LinuxQuestions.org
Review your favorite Linux distribution.
Go Back   LinuxQuestions.org > Forums > Non-*NIX Forums > Programming
User Name
Password
Programming This forum is for all programming questions.
The question does not have to be directly related to Linux and any language is fair game.

Notices


Reply
  Search this Thread
Old 06-21-2012, 02:23 AM   #1
anon016
LQ Newbie
 
Registered: Jun 2012
Posts: 8

Rep: Reputation: Disabled
Bash common line different file


Hi all,

I would like to share with you something a little bit tricky which I was not able to solve yet.
I know that this could be really a challenge.

Here is my problem:
I have 14 file, each of them with 17 columns. The number of line in each file are different.
What I want to achieve is the following:
-Checking in the files the line which have the same value in the 5 columns;
-If a line with a certain 5 value is not present in one of the files, then this line should be added in each file where is not present with value in the ALL remaining column equal to zero.
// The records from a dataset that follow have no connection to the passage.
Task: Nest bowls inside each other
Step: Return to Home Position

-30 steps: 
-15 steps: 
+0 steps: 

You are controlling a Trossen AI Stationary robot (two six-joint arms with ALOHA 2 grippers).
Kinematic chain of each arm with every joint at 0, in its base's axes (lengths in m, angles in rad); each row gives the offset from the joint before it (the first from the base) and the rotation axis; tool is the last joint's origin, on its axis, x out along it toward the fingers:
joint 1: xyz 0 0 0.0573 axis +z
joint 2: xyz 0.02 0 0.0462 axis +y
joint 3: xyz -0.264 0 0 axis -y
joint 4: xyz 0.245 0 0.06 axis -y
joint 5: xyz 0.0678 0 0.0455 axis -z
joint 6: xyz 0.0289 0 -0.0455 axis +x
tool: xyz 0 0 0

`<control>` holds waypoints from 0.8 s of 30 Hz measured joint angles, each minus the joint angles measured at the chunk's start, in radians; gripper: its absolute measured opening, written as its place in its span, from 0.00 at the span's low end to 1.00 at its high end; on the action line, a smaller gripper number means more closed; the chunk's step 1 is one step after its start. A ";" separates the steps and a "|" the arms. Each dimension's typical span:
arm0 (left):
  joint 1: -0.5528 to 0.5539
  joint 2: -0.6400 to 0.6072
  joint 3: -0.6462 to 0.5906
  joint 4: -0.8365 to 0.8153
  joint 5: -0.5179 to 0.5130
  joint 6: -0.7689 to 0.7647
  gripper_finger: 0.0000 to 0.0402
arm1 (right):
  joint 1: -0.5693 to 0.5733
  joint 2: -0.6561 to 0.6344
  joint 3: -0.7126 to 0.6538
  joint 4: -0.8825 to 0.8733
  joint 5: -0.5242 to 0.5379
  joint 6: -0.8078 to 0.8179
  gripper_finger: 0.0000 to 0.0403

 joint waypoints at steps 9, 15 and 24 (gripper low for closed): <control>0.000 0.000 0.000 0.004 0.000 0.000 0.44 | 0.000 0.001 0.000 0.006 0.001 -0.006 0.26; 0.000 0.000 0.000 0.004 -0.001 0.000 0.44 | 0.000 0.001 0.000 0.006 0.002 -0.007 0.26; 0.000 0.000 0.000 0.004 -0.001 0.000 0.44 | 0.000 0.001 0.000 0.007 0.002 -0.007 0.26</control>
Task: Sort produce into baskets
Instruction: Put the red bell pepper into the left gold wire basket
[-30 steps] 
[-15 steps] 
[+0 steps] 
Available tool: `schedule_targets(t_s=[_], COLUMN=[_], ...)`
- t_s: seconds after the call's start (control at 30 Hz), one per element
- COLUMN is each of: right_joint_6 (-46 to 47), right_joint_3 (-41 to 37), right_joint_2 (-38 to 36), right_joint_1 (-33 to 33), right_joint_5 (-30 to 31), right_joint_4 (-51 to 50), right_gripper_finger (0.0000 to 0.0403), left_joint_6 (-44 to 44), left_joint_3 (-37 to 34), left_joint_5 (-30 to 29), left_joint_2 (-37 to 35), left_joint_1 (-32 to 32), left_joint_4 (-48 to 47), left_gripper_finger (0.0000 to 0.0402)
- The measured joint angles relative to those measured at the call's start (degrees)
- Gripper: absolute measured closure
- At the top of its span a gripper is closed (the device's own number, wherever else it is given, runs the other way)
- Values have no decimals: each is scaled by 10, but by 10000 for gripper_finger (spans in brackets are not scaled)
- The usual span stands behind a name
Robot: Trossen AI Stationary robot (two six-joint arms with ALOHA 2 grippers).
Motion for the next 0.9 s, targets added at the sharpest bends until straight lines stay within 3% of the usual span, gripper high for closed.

Thanks for your time and support.

Here there is an example:

INPUT

file1
a b c d e 4 . .
f g h i l 5 . .
m n o p q 6 . .

file2
a b c d e 4 . .
f g h i k 3 . .

file3
a b c d e 2 . .
f g h i l 1 . .
m n o p q 3 . .
r s t u v 5 . .

OUTPUT

file1
a b c d e 4 . .
f g h i l 5 . .
f g h i k 0 . .
m n o p q 6 . .
r s t u v 0 . .

file2
a b c d e 4 . .
f g h i k 3 . .
f g h i l 0 . .
m n o p q 0 . .
r s t u v 0 . .

file3
a b c d e 2 . .
f g h i l 1 . .
m n o p q 3 . .
r s t u v 5 . .
f g h i k 0 . .
 
Old 06-21-2012, 02:57 AM   #2
unSpawn
Moderator
 
Registered: May 2001
Posts: 29,415
Blog Entries: 55

Rep: Reputation: 3600Reputation: 3600Reputation: 3600Reputation: 3600Reputation: 3600Reputation: 3600Reputation: 3600Reputation: 3600Reputation: 3600Reputation: 3600Reputation: 3600
So what have you done so far? Do post your (pseudo) script lines.
 
Old 06-21-2012, 03:12 AM   #3
anon016
LQ Newbie
 
Registered: Jun 2012
Posts: 8

Original Poster
Rep: Reputation: Disabled
I was thing about something like a process substitution and the awk command to format the data

<(sort -b $file1 | awk '...')

Then somehow use joint command when equality does not occur.
This should be the way.
 
Old 06-21-2012, 03:38 AM   #4
pixellany
LQ Veteran
 
Registered: Nov 2005
Location: Annapolis, MD
Distribution: Mint
Posts: 17,809

Rep: Reputation: 743Reputation: 743Reputation: 743Reputation: 743Reputation: 743Reputation: 743Reputation: 743
Quote:
What I want to achieve is the following:
-Checking in the files the line which have the same value in the 5 columns;
-If a line with a certain 5 value is not present in one of the files, then this line should be added in each file where is not present with value in the ALL remaining column equal to zero.
Let me re-state this to be sure I understand:
1. Check all files and find the lines with the same value in the 5th column.
2. If a file does not contain a line with a stated value in column 5, then add a line with that value in column 5, and zeros in all other columns.

Assuming that #2 is correct, then what do we do with the results of #1? (You don't need #1 to do #2)

Does the new line go at the end of the file?
 
Old 06-21-2012, 04:12 AM   #5
anon016
LQ Newbie
 
Registered: Jun 2012
Posts: 8

Original Poster
Rep: Reputation: Disabled
Ok, I will try to reformulate and explain this as best as I can.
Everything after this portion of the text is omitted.